Chairing a meeting in New Delhi on June 24 with 14 political leaders from eight parties, including four former chief ministers, Modi declared he was committed to restoring democracy in Jammu and Kashmir, especially strengthening grassroots democracy, and told the restive union territory's political parties that its statehood would be given back at an appropriate time.
Launching the political dialogue process at his first meeting with J & K leaders since his government demoted the erstwhile state into a union territory, scrapped its special status and bifurcated it, the prime minister also assured that the assembly election would be held once the delimitation process – redrawing the boundaries of Lok Sabha and assembly constituencies – was completed.

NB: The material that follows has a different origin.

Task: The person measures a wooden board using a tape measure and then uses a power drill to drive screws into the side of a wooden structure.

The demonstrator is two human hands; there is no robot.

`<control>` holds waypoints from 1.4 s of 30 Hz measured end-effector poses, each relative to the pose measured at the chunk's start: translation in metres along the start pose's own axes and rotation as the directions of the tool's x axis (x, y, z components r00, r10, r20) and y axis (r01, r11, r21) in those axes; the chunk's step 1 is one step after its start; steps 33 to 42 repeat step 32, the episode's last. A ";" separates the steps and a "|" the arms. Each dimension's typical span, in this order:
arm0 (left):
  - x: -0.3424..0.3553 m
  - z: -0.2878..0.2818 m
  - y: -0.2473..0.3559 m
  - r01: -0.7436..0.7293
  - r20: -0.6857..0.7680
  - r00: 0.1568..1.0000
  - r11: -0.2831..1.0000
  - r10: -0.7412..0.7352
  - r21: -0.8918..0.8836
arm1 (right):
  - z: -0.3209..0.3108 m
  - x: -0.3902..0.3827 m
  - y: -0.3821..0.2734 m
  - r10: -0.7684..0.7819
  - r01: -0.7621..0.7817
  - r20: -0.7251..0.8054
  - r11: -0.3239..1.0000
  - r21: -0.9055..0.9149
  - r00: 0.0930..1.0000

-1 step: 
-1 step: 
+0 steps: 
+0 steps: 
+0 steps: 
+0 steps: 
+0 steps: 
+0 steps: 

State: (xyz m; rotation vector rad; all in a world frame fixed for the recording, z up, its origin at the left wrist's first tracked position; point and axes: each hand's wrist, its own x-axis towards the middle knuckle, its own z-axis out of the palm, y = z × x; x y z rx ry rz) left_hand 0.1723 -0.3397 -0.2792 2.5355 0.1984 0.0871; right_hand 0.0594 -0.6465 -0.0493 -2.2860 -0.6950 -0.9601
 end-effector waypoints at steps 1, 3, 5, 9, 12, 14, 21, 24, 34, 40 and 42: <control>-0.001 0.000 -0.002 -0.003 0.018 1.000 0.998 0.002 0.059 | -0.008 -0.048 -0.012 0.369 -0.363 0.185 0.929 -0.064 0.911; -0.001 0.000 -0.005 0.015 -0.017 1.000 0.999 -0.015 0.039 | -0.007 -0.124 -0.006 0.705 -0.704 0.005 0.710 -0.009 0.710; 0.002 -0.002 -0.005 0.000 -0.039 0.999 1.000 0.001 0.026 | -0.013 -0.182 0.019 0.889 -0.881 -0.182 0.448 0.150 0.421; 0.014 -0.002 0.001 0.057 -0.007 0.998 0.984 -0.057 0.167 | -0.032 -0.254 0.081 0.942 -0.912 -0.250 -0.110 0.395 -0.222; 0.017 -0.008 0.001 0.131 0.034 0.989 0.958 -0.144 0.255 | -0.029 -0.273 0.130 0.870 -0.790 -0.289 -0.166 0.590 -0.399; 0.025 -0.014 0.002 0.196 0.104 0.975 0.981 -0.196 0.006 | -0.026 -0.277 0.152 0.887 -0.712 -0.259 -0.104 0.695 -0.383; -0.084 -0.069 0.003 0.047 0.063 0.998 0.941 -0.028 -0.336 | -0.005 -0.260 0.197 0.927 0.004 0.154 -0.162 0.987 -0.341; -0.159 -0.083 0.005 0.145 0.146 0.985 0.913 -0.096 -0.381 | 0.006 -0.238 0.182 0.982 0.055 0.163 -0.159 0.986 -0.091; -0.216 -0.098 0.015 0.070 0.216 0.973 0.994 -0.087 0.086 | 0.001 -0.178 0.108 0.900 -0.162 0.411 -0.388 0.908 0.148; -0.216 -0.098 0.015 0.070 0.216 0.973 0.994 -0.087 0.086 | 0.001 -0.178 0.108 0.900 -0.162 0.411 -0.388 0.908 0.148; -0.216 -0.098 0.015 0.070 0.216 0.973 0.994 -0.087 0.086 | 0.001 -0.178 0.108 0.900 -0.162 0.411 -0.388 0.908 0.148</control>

Qureshi claimed only "handpicked politicians" had been called for the meeting, but they too demanded the restoration of political rights, the release of political prisoners and an end to ‘extrajudicial’ killings.

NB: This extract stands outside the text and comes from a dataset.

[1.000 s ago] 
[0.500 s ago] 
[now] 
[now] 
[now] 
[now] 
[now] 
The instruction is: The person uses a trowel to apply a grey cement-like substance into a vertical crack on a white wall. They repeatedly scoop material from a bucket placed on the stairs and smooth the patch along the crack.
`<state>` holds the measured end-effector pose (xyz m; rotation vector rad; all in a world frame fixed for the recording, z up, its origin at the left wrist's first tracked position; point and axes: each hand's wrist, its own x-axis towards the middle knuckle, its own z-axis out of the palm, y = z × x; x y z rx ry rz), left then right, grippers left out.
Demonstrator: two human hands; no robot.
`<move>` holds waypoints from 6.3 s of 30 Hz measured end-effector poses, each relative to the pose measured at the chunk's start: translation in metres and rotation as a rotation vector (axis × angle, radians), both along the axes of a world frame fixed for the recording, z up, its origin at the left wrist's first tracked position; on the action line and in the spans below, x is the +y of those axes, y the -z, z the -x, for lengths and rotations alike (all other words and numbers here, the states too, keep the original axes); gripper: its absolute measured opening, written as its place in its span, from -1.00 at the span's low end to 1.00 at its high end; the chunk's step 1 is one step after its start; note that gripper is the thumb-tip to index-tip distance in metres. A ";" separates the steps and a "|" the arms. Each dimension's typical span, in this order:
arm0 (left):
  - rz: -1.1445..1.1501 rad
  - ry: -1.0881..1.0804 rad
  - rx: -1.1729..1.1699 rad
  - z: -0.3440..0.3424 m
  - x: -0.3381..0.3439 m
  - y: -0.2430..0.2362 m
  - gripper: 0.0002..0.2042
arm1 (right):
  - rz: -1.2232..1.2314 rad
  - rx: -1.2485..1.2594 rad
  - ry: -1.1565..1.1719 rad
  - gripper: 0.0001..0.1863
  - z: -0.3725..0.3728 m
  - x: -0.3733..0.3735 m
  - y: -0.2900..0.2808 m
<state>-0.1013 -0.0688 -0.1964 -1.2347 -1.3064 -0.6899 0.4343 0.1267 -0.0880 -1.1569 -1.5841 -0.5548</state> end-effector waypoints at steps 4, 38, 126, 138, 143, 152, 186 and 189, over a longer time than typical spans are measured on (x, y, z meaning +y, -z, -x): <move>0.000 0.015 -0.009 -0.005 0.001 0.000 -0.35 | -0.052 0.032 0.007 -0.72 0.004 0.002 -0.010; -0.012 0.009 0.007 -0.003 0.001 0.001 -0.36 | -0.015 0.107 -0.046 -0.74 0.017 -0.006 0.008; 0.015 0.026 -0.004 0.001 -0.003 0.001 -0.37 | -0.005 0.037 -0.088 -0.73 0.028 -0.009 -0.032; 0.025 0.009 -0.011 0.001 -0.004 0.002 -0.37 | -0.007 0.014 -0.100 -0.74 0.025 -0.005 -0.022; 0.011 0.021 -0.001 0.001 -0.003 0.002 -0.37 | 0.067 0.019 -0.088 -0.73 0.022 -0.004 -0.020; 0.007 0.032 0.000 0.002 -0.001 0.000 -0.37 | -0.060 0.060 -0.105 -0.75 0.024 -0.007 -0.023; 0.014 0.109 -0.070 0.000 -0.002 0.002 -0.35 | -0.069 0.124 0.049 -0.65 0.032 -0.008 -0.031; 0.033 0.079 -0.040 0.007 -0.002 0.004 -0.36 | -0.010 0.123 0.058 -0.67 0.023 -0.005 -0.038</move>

Kashmiris, he said, were demanding security, protection of their property and employment rights, and were unwilling to accept the demographic restructuring project.
Quoting Modi, who had said that the meeting was convened to remove “Dilli ki doori as well as Dil ki doori” (distance from Delhi and distance from the heart), Qureshi said Kashmiris had lost trust and it could not be restored through the “failed meeting”.
Pakistan’s leading media outlet Dawn referred to the All Parties Hurriyat Conference not getting an invite in the meeting at the prime minister’s residence, and claimed: “no concrete assurance was given about the restoration of statehood, which was one of the key demands of the participating politicians”.
“PM Modi was through the meeting aiming to dilute the mounting international pressure for normalizing the situation in occupied Jammu and Kashmir, revive political track, get a consensus on the delimitation of constituencies, further his domestic political agenda, especially ahead of the upcoming Uttar Pradesh elections,” said Dawn.
“He wanted a clear endorsement from the participating politicians of his scheme for occupied Jammu and Kashmir. But, in an apparent setback for him, that could not happen although some of the participants seemed to be inclined to his ideas during the three and a half-hour-long session,” it said.